Для балийцев, как для всех индуистов, смерти не существует. Есть только видимое и невидимое воплощение, есть форма и сущность, два дополняющих друг друга аспекта вечно живого и неживого мира.

ПОСЛЕСЛОВИЕ
Мерри Оттен, известный французский кинооператор, автор популярных географических фильмов о дальних странах, и его товарищи — бельгийский спелеолог и кинооператор Бернар Маго и молодой этнограф, выпускник Сорбонны Альбан Банса — пробыли в Индонезии всего четыре месяца, слишком мало для того, чтобы составить себе представление об этой огромной стране (Индонезия, раскинувшаяся на крайнем юго-востоке Азии более чем на 13 000 островах, занимает пятое место в мире по количеству населения: сейчас там живёт около 120 миллионов человек). Не удивительно поэтому, что авторы книги ограничили свой маршрут только двумя островами, сравнительно небольшими по площади, но зато занимающими центральное место в экономике, политике и культуре страны, — Явой и Бали.

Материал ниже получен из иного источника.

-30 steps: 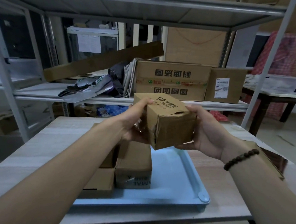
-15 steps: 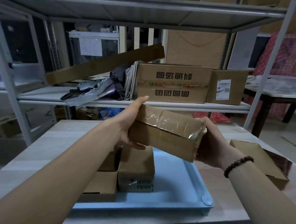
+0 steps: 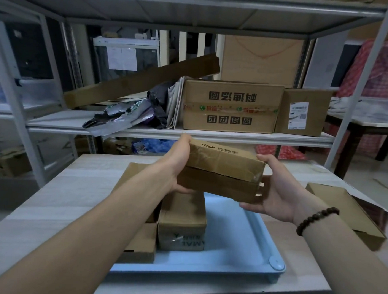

Ява — сердце Малайского архипелага, на ней живёт около 70% населения Индонезии, на ней расположены миллионные города — Джакарта, Сурабая, Бандунг. Ява в гораздо большей степени, чем другие районы Юго-Восточной Азии, оказалась втянутой в техническое и общественное развитие XX в. Современная Ява —это промышленные предприятия, крупные порты, широкие асфальтированные дороги, водоворот машин, небоскрёбы, центр напряжённой и сложной политической жизни, борьбы между различными партиями, общественными течениями. Одним словом, Яву никак нельзя назвать «затерянным миром», где вдали от главных путей мирового развития течёт незатейливая жизнь простодушных островитян. Но вместе с тем на Яве, причудливо сочетаясь с проявлениями цивилизации атомного века, продолжает сохраняться самобытная традиционная культура, воплощающая творческий дух нескольких народов — яванцев, сунданцев, мадурцев, наконец, балийцев.
Со стороны Индонезия кажется единым организмом, единой страной, которую населяет единый народ — индонезийцы. На самом же деле многообразие народов, языков, культур, этнических и расовых наслоений в Индонезии необычайно.